Кроме того, стал он замечать, что уже не считает случившееся с ним таким большим несчастьем, как ему казалось поначалу из–за возмущения несправедливостью; он стал признавать, что, оставив его в живых, те трое наложили на себя действительно тяжелое, суровое наказание.
Для всех он был мертв и только для этих троих оставался живым, для них он по–прежнему влачил груз своей прежней бесполезной жизни, от которого он в душе ощущал себя освобожденным. Им ничего не стоило уничтожить этот груз, который потерял уже всякую ценность и никому не был нужен; но они этого не сделали, нет, они оставили пленника в пещере, поддерживали, смирившись с епитимьей, наложенной ими на себя, и не только не роптали, но и делали, по сути дела, всё, чтобы усугубить свое наказание заботами о нем. А как вы думаете, почему? Да потому, что они к нему привязались, все трое, ведь он принадлежал им, только им и больше никому, и тяготы, связанные с его содержанием, непонятно почему приносили им удовлетворение, отсутствие которого они сразу ощутили бы, хотя потребность в таком удовлетворении и не осознавали.
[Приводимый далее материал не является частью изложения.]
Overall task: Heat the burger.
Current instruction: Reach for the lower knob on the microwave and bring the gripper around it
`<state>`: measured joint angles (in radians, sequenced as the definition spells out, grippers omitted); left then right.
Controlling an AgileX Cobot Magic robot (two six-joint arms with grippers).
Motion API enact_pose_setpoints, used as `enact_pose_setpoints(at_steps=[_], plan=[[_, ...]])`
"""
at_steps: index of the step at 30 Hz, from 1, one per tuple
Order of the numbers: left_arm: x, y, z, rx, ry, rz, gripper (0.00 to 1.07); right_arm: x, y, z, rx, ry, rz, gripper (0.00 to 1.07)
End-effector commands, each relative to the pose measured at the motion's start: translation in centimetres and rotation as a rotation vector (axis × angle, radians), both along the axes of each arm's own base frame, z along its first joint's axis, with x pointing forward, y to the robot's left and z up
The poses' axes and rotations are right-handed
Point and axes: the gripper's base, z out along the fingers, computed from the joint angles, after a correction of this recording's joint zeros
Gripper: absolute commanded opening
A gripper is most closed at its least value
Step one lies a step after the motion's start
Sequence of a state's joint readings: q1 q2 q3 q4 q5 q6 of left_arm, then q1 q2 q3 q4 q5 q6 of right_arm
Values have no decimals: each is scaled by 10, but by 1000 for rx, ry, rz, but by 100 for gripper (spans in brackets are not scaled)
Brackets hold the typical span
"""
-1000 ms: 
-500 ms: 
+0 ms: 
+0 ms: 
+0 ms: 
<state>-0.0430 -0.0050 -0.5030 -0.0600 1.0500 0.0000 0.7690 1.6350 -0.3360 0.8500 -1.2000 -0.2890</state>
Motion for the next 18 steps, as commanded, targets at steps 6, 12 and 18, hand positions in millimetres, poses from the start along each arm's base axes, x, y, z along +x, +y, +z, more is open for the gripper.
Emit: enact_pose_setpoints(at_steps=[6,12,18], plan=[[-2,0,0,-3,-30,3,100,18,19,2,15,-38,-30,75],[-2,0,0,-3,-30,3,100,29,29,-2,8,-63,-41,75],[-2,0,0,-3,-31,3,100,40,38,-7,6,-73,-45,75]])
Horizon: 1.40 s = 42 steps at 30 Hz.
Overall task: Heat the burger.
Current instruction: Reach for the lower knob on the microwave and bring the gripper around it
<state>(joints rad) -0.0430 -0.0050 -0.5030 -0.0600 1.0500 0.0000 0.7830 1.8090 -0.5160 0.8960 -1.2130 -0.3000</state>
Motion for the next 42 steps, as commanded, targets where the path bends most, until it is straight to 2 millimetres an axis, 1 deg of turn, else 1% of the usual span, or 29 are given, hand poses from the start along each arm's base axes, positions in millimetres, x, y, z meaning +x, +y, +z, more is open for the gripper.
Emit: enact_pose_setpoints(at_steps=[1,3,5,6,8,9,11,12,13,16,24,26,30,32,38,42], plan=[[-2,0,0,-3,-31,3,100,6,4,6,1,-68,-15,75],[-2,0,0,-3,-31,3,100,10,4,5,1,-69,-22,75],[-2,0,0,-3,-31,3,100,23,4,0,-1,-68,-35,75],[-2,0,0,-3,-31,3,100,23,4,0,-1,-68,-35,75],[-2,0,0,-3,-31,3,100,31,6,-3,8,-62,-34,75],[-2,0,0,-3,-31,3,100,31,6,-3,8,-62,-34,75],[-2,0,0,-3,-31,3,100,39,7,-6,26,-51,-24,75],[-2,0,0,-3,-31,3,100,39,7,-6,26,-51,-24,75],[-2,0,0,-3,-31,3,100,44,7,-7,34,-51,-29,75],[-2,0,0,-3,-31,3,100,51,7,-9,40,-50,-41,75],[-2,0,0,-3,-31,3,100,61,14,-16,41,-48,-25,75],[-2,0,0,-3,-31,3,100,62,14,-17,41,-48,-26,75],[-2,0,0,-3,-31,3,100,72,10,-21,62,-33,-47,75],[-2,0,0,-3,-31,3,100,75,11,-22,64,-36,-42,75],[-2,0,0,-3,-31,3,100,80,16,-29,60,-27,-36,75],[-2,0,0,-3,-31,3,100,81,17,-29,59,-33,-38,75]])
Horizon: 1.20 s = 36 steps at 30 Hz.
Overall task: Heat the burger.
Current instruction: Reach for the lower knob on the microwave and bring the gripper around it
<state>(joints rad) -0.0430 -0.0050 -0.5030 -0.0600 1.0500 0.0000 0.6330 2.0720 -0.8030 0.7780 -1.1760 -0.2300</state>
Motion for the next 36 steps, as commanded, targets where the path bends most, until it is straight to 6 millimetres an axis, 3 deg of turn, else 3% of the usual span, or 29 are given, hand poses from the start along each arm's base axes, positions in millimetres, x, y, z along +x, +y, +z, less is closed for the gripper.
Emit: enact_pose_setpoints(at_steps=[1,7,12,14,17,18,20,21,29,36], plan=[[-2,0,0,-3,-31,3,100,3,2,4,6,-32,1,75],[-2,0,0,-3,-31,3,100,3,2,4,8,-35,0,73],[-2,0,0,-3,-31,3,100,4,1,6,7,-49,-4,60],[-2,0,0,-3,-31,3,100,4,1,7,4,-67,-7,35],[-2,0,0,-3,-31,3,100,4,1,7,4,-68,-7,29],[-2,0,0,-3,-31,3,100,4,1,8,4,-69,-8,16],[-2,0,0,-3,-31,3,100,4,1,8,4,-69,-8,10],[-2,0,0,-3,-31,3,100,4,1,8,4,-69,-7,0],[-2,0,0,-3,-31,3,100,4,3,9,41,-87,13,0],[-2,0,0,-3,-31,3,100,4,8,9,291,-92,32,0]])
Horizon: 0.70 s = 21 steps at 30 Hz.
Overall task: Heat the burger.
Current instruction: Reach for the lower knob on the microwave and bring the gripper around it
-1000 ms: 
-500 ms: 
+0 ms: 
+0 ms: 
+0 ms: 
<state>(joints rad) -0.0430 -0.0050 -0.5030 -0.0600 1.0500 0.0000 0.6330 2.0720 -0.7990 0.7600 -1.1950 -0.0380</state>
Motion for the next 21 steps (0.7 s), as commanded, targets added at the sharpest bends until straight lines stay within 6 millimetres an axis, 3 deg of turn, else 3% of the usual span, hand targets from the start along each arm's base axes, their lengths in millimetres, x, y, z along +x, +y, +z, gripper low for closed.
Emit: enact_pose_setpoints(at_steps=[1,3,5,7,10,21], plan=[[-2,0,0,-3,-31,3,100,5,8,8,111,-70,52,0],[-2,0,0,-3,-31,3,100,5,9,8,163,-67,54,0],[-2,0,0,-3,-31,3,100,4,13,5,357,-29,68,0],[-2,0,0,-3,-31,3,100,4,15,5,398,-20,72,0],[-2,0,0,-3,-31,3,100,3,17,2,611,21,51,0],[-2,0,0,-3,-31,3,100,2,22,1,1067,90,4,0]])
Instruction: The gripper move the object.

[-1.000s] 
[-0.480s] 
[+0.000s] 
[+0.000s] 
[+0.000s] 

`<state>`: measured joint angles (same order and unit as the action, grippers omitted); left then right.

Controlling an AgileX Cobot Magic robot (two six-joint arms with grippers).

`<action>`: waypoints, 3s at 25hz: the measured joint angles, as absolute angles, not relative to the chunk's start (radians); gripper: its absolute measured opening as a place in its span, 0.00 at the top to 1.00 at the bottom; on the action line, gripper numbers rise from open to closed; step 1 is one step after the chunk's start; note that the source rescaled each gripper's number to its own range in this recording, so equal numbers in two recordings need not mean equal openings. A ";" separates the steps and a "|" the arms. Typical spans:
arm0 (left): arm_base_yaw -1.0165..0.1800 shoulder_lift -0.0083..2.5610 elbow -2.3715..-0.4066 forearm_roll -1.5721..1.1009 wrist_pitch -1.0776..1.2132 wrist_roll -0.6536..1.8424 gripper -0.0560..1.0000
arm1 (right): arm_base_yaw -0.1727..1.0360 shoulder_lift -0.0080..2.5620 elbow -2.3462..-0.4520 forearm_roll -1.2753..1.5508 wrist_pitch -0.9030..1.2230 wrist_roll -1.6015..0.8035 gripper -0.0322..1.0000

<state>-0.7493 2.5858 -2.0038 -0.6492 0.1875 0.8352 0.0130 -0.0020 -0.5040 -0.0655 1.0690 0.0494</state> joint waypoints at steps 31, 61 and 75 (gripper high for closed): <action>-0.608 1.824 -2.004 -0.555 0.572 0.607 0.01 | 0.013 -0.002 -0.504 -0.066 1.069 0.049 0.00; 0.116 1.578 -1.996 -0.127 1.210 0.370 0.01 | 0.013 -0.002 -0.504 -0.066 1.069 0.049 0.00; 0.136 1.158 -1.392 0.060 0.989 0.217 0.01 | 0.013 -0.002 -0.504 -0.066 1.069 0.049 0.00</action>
Однажды Филлико привел к пещере свою жену, державшую на руках грудного младенца, и дочь, которая цеплялась за юбку матери. Девочка вручила «дедушке» аппетитный крендель.
Оторопело смотрели на Гуарнотту мать и дочь. Уже прошел, как видно, не один месяц после похищения, и Бог знает, на кого он стал похож: грязный, оборванный, обросший клочковатой бородой... Но он улыбался, желая оказать им радушный прием, потому что был им благодарен за посещение и за чудесный крендель. Может быть, как раз улыбка на лице призрака вызвала оторопь у доброй женщины и девочки.
— Ну что ты, малышка, поди сюда... подойди... Держи, на, съешь и ты кусочек, ешь... Это мама испекла?